Агата замешкалась, обдумывая, что ответить. Отвела взгляд в сторону. Потом выдохнула, подняла на него глаза. И лицо у неё в этот момент было, как у человека, который с огромным трудом и после долгих сомнений наконец решился на что-то серьёзное.
— Да, я его знаю. И давно. Отец Нонны — Александр Радзиевский. Это сейчас он в правительстве, а двадцать пять лет назад, в конце девяностых, был бизнесменом. Их тогда называли «новыми русскими», так кажется. То есть ещё при Союзе Александр Владимирович тоже занимал какой-то высокий пост в Ростовском облисполкоме. Ну а когда Союз распался, занялся бизнесом, но потом снова пошёл в политику.
— Ну ладно. А ты-то откуда его знаешь?
— Я у них работала…
71
Агата
Иногда, как ни стараешься забыть то, что было, ничего не выходит — прошлое всё равно тебя настигает. Даже спустя много лет. Даже если ты этому всеми силами противишься, вот как Агата.
Не хотела она отдавать своего Эрика в эту элитную школу и отправляла с тяжёлым сердцем. Как знала — ничего хорошего не будет. Впрочем, возможно, это был обычный материнский эгоизм. Ведь ещё тогда появилось чувство, что сына у неё отнимают. Хоть Нонна и сказала, что не откроет ему правду, слово дала. И вообще, казалось, не особенно-то и рвалась принять Эрика под своё крылышко.

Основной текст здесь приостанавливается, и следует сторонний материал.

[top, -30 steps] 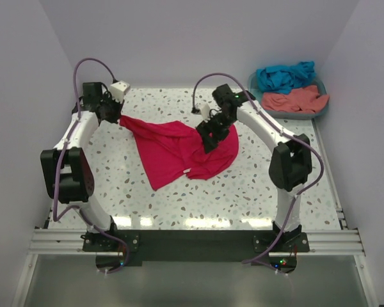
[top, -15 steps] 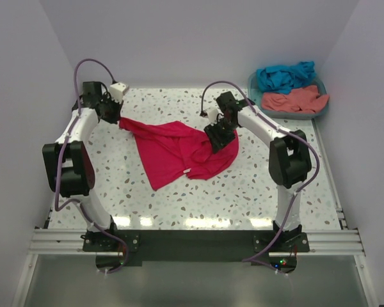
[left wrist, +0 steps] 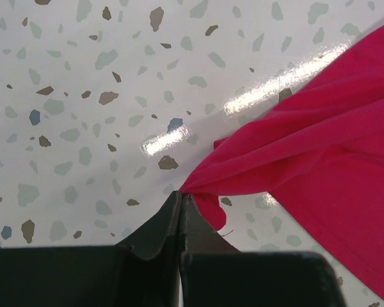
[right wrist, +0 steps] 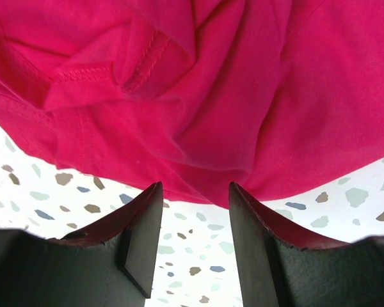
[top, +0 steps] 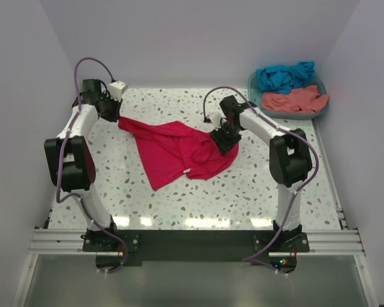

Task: Fold and stack the t-shirts
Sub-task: Flatten the tshirt out

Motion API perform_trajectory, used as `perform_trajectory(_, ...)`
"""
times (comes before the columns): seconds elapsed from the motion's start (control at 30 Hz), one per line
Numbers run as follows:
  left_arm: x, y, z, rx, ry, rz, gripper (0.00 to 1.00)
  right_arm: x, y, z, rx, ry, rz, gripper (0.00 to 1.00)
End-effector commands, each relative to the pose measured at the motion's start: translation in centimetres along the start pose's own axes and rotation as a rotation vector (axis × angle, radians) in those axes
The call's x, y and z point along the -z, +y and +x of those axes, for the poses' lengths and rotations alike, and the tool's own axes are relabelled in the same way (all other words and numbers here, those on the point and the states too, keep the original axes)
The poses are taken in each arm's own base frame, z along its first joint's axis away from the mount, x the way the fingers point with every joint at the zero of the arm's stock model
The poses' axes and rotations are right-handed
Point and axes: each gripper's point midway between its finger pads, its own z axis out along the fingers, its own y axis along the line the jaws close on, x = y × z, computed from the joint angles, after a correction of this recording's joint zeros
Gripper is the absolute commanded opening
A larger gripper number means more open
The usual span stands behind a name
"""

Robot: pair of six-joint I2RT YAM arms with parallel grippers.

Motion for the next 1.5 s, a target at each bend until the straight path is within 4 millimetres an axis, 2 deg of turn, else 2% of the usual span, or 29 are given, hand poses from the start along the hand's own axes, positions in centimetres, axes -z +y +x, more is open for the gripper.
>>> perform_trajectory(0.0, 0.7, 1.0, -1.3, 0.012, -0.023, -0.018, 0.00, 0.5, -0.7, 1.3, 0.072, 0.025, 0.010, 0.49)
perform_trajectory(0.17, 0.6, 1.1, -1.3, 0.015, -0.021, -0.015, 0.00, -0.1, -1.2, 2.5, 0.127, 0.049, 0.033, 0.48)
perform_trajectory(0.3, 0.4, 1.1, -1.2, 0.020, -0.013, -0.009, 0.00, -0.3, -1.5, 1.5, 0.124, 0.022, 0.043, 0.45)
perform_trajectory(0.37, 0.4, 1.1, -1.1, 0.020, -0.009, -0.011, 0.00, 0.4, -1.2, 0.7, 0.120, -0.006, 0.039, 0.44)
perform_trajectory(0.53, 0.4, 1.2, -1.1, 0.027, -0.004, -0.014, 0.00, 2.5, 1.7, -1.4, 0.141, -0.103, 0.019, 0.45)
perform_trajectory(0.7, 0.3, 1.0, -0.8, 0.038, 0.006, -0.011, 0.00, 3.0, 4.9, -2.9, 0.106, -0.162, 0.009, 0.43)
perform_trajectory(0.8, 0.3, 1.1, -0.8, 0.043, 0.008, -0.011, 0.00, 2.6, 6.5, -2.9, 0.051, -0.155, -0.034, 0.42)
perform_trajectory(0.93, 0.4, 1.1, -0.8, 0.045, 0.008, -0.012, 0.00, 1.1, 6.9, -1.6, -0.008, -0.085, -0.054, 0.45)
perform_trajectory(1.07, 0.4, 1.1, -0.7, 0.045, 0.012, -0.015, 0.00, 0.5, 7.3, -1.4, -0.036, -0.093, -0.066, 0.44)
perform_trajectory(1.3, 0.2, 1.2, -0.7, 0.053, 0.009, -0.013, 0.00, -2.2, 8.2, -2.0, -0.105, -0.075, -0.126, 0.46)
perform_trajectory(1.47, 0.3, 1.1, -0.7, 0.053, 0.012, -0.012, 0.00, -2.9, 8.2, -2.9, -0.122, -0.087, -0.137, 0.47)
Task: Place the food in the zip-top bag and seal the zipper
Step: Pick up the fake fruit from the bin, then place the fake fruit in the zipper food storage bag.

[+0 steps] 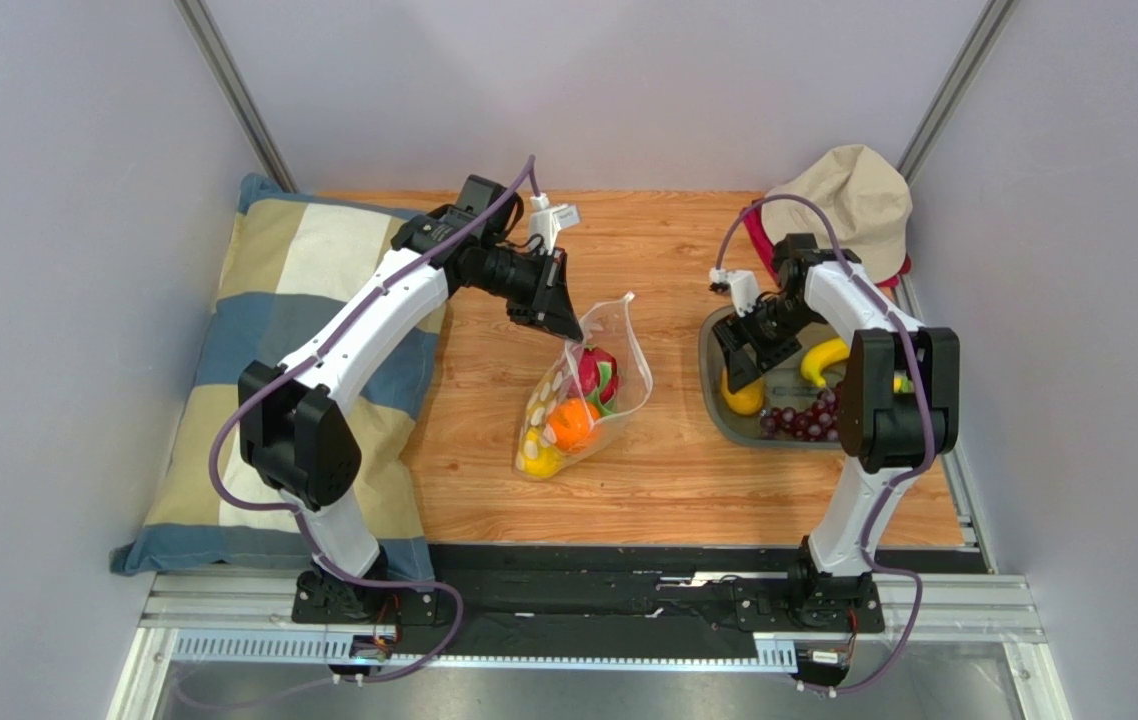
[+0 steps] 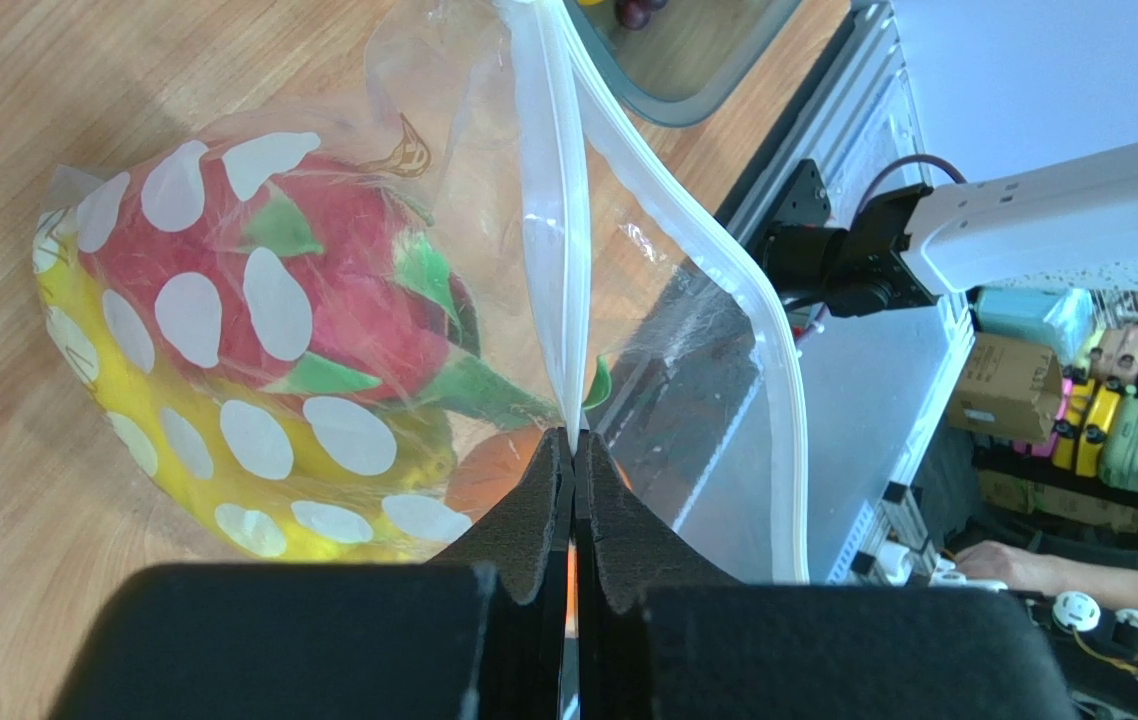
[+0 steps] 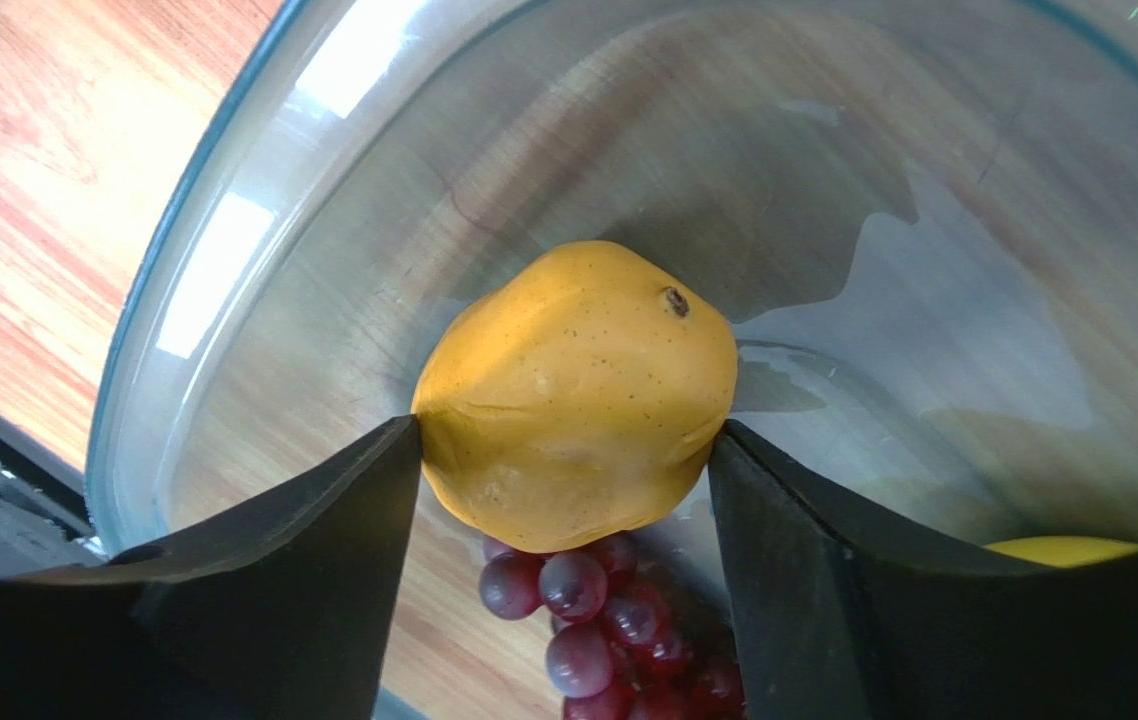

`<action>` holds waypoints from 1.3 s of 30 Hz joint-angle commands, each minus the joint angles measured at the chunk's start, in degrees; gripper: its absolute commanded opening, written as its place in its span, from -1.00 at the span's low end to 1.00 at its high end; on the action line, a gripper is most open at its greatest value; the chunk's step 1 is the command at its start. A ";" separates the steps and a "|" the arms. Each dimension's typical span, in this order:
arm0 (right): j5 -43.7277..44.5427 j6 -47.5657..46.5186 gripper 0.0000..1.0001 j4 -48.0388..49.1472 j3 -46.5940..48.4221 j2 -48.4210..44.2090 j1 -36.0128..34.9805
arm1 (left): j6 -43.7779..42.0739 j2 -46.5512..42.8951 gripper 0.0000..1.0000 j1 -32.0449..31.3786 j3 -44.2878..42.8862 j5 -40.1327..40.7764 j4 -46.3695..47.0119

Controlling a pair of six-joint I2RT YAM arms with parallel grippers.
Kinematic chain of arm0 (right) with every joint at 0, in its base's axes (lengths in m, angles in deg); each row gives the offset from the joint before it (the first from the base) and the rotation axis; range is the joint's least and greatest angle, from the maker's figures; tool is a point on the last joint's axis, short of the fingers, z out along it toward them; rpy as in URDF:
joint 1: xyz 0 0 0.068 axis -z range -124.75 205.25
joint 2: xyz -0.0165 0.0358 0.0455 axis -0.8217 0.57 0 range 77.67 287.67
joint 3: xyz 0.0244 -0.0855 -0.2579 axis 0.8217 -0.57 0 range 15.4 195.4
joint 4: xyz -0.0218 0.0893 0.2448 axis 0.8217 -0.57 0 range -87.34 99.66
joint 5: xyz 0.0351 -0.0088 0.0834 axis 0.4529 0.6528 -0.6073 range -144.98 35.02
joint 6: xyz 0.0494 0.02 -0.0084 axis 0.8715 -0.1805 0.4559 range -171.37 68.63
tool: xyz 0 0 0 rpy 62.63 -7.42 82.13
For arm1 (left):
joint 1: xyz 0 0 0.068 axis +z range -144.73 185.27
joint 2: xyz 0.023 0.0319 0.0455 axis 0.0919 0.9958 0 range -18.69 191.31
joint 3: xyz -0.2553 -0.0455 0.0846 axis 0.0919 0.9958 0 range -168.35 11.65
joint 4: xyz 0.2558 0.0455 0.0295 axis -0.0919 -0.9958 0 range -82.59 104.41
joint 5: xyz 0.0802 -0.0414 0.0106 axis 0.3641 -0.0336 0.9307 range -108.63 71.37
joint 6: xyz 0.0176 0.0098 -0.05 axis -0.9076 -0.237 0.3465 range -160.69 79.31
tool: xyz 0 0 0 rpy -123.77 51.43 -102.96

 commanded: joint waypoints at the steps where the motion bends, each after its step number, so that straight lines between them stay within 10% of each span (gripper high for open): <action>1: -0.59 2.82 0.61 -1.05 0.38 -0.98 0.16 | -1.05 -0.27 -1.00 0.22 0.73 -0.29 1.46; 14: 1.17 8.36 0.70 1.85 -1.56 1.83 0.07 | -0.44 -0.27 -1.00 0.22 0.73 -0.55 2.07; 19: 1.69 8.10 -0.21 1.15 -2.09 -0.09 0.24 | -0.52 -0.27 -1.00 0.22 0.73 -0.64 2.34; 24: 0.82 8.01 -0.50 -1.84 -0.34 -5.72 0.68 | -0.61 -0.36 -1.00 0.22 1.00 -0.73 2.25; 39: -22.21 19.96 -0.36 0.08 21.82 -19.69 -8.42 | 0.00 -0.01 -1.00 0.30 0.47 -1.43 2.07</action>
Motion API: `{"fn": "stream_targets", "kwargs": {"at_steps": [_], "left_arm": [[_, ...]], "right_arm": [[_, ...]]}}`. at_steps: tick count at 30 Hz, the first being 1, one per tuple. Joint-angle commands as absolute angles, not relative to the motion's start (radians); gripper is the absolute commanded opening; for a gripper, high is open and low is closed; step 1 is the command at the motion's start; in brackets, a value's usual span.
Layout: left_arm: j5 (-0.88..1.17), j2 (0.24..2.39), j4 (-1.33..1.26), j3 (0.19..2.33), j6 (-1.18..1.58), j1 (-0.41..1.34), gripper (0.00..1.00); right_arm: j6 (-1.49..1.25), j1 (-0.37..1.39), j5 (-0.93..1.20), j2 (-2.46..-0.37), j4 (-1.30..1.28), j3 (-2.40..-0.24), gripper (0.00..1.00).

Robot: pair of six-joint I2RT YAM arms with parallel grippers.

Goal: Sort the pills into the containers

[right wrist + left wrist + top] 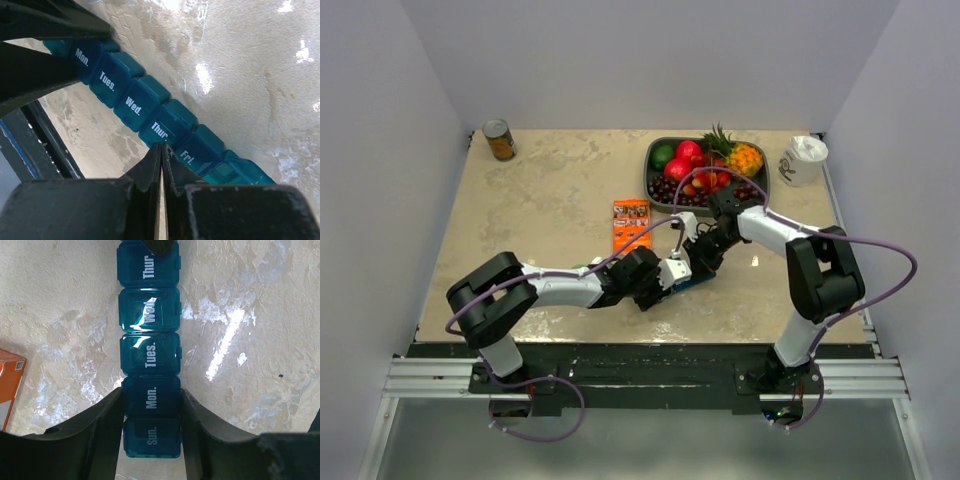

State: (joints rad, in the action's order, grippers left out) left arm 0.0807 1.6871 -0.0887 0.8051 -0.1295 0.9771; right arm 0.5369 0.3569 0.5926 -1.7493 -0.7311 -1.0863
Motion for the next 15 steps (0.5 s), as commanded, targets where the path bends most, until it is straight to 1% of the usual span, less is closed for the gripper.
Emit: {"fn": "stream_targets", "kwargs": {"at_steps": [1, 8, 11, 15], "left_arm": [[0.052, 1.74, -0.066, 0.824, -0.1, 0.976, 0.42], [0.032, 1.743, -0.051, 0.834, -0.1, 0.976, 0.4], [0.029, 1.747, -0.049, 0.839, -0.098, 0.976, 0.4], [0.026, 1.752, -0.043, 0.844, -0.094, 0.976, 0.4]], "right_arm": [[0.558, 0.354, 0.544, -1.721, -0.735, -1.103, 0.04], [0.577, 0.353, 0.583, -1.571, -0.781, -1.189, 0.05], [0.571, 0.351, 0.574, -1.559, -0.778, -1.197, 0.05], [0.542, 0.35, 0.529, -1.598, -0.735, -1.135, 0.05]]}}
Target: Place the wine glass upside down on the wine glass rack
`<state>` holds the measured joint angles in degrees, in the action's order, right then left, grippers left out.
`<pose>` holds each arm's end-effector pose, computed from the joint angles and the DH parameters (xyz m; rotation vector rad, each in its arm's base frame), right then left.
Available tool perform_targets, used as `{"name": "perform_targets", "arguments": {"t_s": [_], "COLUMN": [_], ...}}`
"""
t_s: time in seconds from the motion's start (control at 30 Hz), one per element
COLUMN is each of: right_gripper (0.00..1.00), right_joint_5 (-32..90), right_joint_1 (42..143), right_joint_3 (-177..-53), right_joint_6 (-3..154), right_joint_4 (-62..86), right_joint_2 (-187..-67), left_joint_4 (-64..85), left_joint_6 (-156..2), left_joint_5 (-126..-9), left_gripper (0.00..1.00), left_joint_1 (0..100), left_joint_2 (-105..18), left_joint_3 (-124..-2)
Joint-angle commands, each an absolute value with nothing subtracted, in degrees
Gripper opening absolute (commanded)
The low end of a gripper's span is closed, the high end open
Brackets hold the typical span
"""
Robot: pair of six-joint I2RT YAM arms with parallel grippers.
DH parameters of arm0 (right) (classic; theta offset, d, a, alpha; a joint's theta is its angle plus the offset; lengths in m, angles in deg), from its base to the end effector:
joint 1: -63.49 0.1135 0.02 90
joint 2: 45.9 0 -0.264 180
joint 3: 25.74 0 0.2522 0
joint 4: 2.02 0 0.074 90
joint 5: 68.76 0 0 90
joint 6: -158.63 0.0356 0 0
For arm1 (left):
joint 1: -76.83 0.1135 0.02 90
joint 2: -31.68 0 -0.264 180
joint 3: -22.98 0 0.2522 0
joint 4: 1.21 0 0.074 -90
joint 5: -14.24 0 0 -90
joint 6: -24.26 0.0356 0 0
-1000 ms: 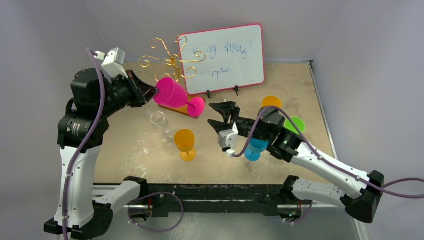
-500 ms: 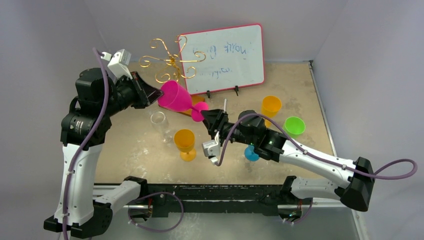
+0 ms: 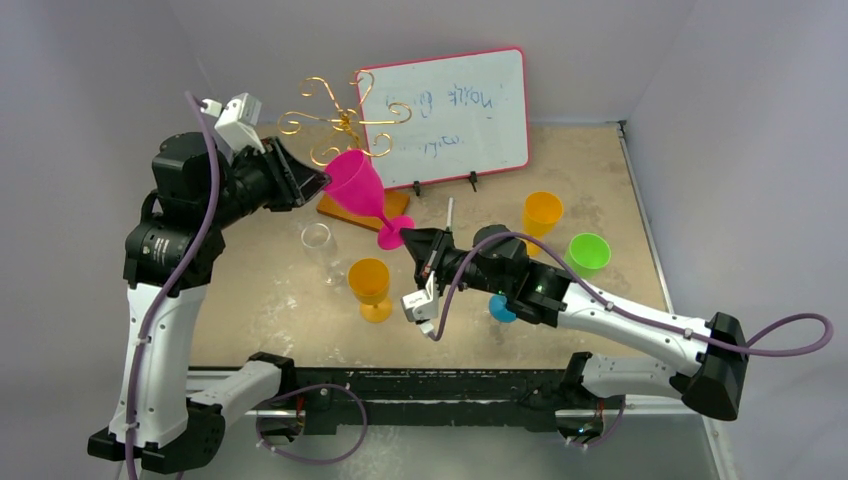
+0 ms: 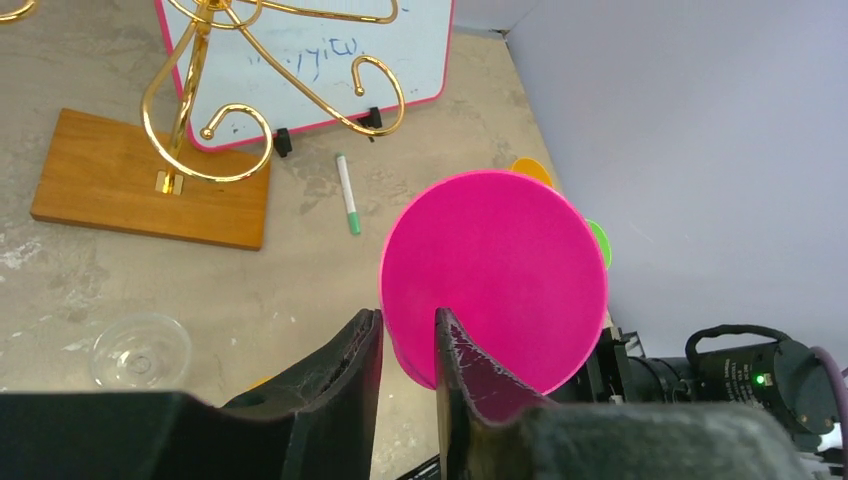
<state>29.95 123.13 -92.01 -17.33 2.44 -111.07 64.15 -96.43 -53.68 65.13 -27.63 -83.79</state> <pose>0.1320 0.2360 0.3515 -1.5912 0.3701 -0.2290 0.1516 -0.0451 0.4935 -0.0481 1.9526 -0.8607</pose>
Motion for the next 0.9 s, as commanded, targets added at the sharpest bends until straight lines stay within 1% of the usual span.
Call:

Это всё господин Радзиевский настоял. Правда, Агата и не спорила. Доведённая до отчаяния от того, что Эрика могли посадить, она готова была на что угодно. Даже впустить прошлое, которое должно было кануть безвозвратно.
И теперь всё чаще она вспоминала, как двадцать пять лет назад пришла в семью Радзиевских.
Нонна в те годы вела себя несносно. Буквально всё воспринимала в штыки. Перечила и грубила родителям, особенно отцу, который всячески старался подавить подростковые взбрыки дочери, но вызывал лишь ещё более ожесточённое сопротивление. Когда отец наказывал её ремнём — такое тоже случалось, Нонна объявляла голодовку. Когда запирал её в комнате, лишая прогулок, она сбегала из дома через окно.
Назло матери, которая ценила сдержанность и изысканность во всём, четырнадцатилетняя Нонна красилась так, что без содрогания не взглянешь, одевалась безвкусно и вульгарно, а на голове носила воронье гнездо. Хотя позже Агата поняла, что Нонна очень любила мать и страдала от её холодности и равнодушия — вот и выпрягалась как могла, чтобы привлечь её внимание.
Родители стыдились дочери и постоянно твердили, что она — бич и позор их семьи, и Нонна изо всех сил старалась им доказать, что они не зря так думают. Что она даже ещё хуже.
Нонна и Агату поначалу приняла не слишком приветливо, но позже они поладили. Всё потому что мать девчонку частенько «наказывала трудом», заставляя её работать по дому. Нонна, конечно, и не думала ничего делать, просто сидела на диване с книжкой, пока всю работу выполняла Агата. Потом стала понемногу помогать. Конечно, по мелочи, например, отутюженное бельё разложить в ровные стопки или смахнуть с полок невидимую пыль, но за разговорами они постепенно сблизились. И незаметно сдружились.
За вздорным и тяжёлым характером Агата видела ранимую душу, которой остро не хватает человеческого тепла. Она жалела девочку и даже пыталась поговорить с матерью, когда Нонну в очередной раз строго наказали. Но получила в ответ лишь отповедь: «Ещё бы меня домработница не учила, как воспитывать своего ребенка!».
А через год, когда Нонне исполнилось пятнадцать, господин Радзиевский развёлся с женой. Девочка очень болезненно переживала родительский развод и хотела остаться с матерью, но та пожелала завести новые отношения с прицелом создать в ближайшем будущем новую счастливую семью, куда проблемная дочь-подросток никак не вписывалась.
То был, конечно, удар для неё. И как бы сильно Нонна ни переживала, но страданий своих никому, кроме Агаты, не показывала. И матери предательства не простила. Попросту вычеркнула ту из своей жизни.